Air Force to buy Raytheon multispectral UAV sensor payloads for Reaper hunter-killer drone
WRIGHT-PATTERSON AFB, Ohio, 9 Feb. 2015. U.S. Air Force airborne sensors experts announced their intention last week to buy as many as 49 MST-B multispectral targeting systems from the Raytheon Co. for the MQ-9 Reaper hunter-killer unmanned aerial vehicle (UAV).
Raytheon’s MTS-B multispectral targeting system provides electro-optical, infrared, laser designation, and laser illumination capabilities for the Reaper armed drone that are integrated into one sensor package.
Officials of the Medium Altitude Unmanned Aircraft System Division of the Air Force Life Cycle Management Center at Wright-Patterson Air Force Base, Ohio, say they intend to award a sole-source contract to the Raytheon Space and Airborne Systems segment in McKinney, Texas, for the MTS-B electro-optical UAV sensor payloads.

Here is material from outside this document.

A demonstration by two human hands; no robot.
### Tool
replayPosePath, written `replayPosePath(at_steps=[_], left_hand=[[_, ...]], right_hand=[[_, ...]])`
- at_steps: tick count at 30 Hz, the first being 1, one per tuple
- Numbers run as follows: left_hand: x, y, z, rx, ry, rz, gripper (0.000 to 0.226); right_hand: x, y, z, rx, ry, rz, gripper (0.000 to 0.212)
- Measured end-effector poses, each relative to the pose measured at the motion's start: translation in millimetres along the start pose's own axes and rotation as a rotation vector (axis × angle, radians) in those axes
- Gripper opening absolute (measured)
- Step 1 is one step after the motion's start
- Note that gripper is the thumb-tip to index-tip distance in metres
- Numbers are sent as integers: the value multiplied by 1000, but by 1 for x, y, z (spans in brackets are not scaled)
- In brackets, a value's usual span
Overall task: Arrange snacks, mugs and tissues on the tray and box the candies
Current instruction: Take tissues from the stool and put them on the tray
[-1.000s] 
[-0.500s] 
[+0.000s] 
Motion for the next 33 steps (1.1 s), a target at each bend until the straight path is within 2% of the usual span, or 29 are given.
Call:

From Raytheon the Air Force will buy as many as 49 MTS-B turret units, turret containers,high-definition electronics units (HDEU), HDEU containers, and spare parts. The value of the upcoming contract has yet to be negotiated.
A multispectral sensor captures image data at specific frequencies across the electromagnetic spectrum, and separates the wavelengths to enable extraction of additional information the human eye fails to capture with its receptors for red, green and blue.
The MTS-B UAV sensor payload provides detecting, ranging, and tracking for the Air Force MQ-9 Reaper. Using a digital architecture, this system provides long-range surveillance, high-altitude target acquisition, tracking, range finding, and laser designation for the HELLFIRE missile and for all tri-service and NATO laser-guided munitions.
The Raytheon MTS is a turreted forward-looking pod combining several visible-light and infrared video cameras for long-range surveillance and high-altitude target acquisition, tracking and laser designation. In addition to the Reaper UAV,the MTS is for the C-130 fixed-wing aircraft, and the MH-60 helicopter.
The MTS offers a combination of sensors that include multiple-wavelength sensors; near-infrared and color daylight TV cameras; illuminators; eye-safe range finders; image merging; spot trackers; and similar other avionics, Raytheon officials say.